We have noticed that many university intellectuals talk about the land struggles as if they are only rural struggles. But the urban land struggle is an important part of the land struggle. Land and housing are one of the major challenges facing our growing cities. Our cities continue to be highly contested as the cities fail to absorb and accommodate many of their habitants. Impoverished people continue to be governed with violence, nepotism and corruption. While we are told a lot about the shortage of land in urban centres we continue to successfully identify and occupy those unused vacant lands to give some space in the city for the oppressed. Our movement has always called for the social value of land to come before its commercial value. We have successfully stopped many evictions in this city through resistance in the courts, in communities and on the streets.  We have also participated into people’s urban planning and people’s governance. We have identified and challenged problems with policy. We have exposed corrupt and vicious councillors including the two who are today serving life sentence in Westville prison for killing an Abahlali activist in the KwaNdengezi area.

The impoverished continued to be impoverished and excluded from nation building in post-apartheid South Africa. It has become clear that we do not count in our society. Our role is just to vote for our poverty and to obey politicians and some NGOs. It is taken as a crime for us to organise ourselves, to think for ourselves and to speak for ourselves. We do not have these entirely basic infrastructures simply because we are not recognised as human beings. There is no other reason. We all saw how quickly the stadiums were built in 2010. If our lives were taken seriously we would not be forced to continue living as we do.

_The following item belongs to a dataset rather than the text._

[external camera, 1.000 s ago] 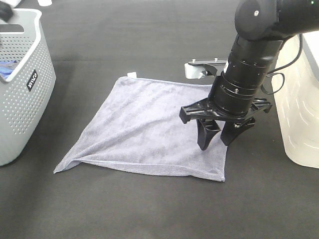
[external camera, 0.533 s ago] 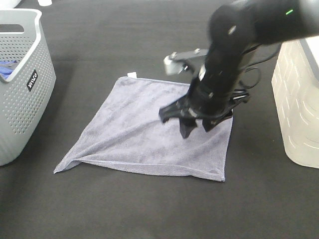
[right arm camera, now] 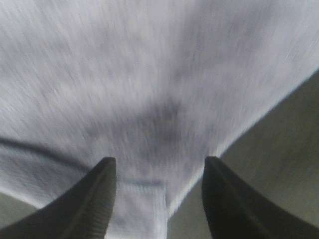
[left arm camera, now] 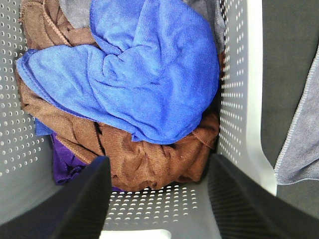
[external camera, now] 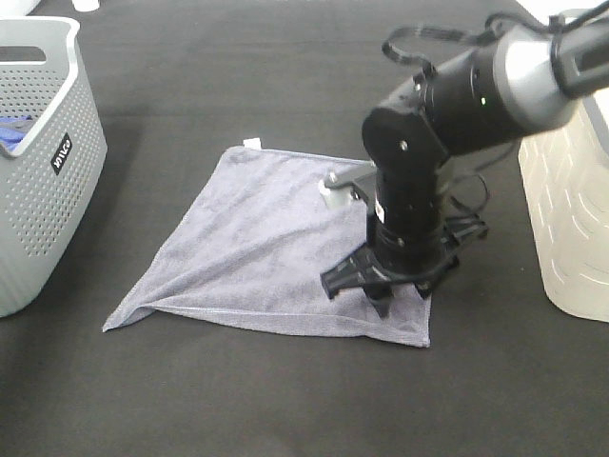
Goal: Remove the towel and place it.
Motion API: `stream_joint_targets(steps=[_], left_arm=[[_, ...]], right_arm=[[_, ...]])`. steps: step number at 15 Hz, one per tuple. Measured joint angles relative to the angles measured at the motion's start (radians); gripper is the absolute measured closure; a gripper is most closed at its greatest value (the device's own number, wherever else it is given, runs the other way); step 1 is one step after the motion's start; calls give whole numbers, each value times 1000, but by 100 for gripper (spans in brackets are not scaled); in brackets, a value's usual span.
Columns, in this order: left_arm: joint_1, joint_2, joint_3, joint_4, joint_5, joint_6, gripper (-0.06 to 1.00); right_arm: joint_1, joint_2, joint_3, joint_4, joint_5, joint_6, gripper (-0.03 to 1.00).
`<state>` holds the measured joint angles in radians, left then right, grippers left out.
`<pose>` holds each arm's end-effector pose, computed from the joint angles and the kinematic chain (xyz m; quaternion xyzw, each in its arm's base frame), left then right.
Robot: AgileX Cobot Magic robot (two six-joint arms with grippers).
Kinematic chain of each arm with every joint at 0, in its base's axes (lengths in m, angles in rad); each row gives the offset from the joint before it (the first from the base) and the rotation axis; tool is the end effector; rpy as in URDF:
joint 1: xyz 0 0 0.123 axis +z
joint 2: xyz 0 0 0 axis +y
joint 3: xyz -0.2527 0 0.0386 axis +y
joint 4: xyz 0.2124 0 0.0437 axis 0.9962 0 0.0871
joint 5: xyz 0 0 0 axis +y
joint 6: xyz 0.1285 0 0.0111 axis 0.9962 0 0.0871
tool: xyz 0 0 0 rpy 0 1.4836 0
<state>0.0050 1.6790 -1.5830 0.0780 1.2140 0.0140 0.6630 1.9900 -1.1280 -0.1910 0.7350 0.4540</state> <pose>0.3251 0.0110 0.2723 0.0115 0.9841 0.0400 0.1726 0.2610 0.1830 0.0777 -0.1722 0.9824 -0.0399 0.0608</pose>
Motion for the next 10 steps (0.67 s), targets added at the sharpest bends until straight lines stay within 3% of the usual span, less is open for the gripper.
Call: stream_joint_targets(steps=[3,7,10], left_arm=[[0,0,0,-2,0,3,40],[0,0,0,-3,0,4,40],[0,0,0,-3,1,4,40]], right_arm=[[0,0,61,43,-1,-18,49],[0,-71,130,191,36,-170,49],[1,-210,239,209,35,-216,49]])
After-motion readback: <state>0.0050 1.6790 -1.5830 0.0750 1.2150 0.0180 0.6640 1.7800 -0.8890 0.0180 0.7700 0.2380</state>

State democracy does not work for us. It is for these reasons that we have started organising outside the state and its ruling party. We organise autonomously from all political parties and NGOs.

We acknowledge the fact that there is now rolling out of containers containing water and sanitation and showers (ablution blocks) in our shack settlements. We also see electricity being rolled out in some of the selected settlements. We acknowledge that some settlements will now be upgraded rather than destroyed. We welcome this progress. But we remind everyone that this progress comes from the struggles waged and won by the shack dwellers and other impoverished people. We remind everyone of the cost of these struggles – including murder.

Abahlali aims to build the power of the impoverished from below. We know our exclusion and oppression is not a question of budget constraints and priorities. It is a question of justice. Our organising calls for inclusive cities, for cities for all, irrespective one’s socio-economic situation. We are well aware that it was the struggles of the people of this country that allowed the ANC to return from prison, exile and the underground. We are very confident in the political capacities of oppressed people. The only democracy we enjoy today is the democracy we have built for ourselves. The water and connections to electricity that we enjoy today are services we have provided for ourselves. And yes, the lands that we have successfully occupied and where we have built our lives are ours as a result of our struggle and resistance and we pride ourselves to it.

The eThekwini municipality has a budget of over 46 billion. It cannot justify its failure to provide electricity, water and sanitation in all the shack settlements in our city and to being working with people in shack settlements to plan participatory upgrades so that the impoverished can live a dignified life. We live as we do not because there is a shortage of land or money. We live as we do because we are not counted as human. Therefore at the heart of our struggle there is a duty to defend our humanity.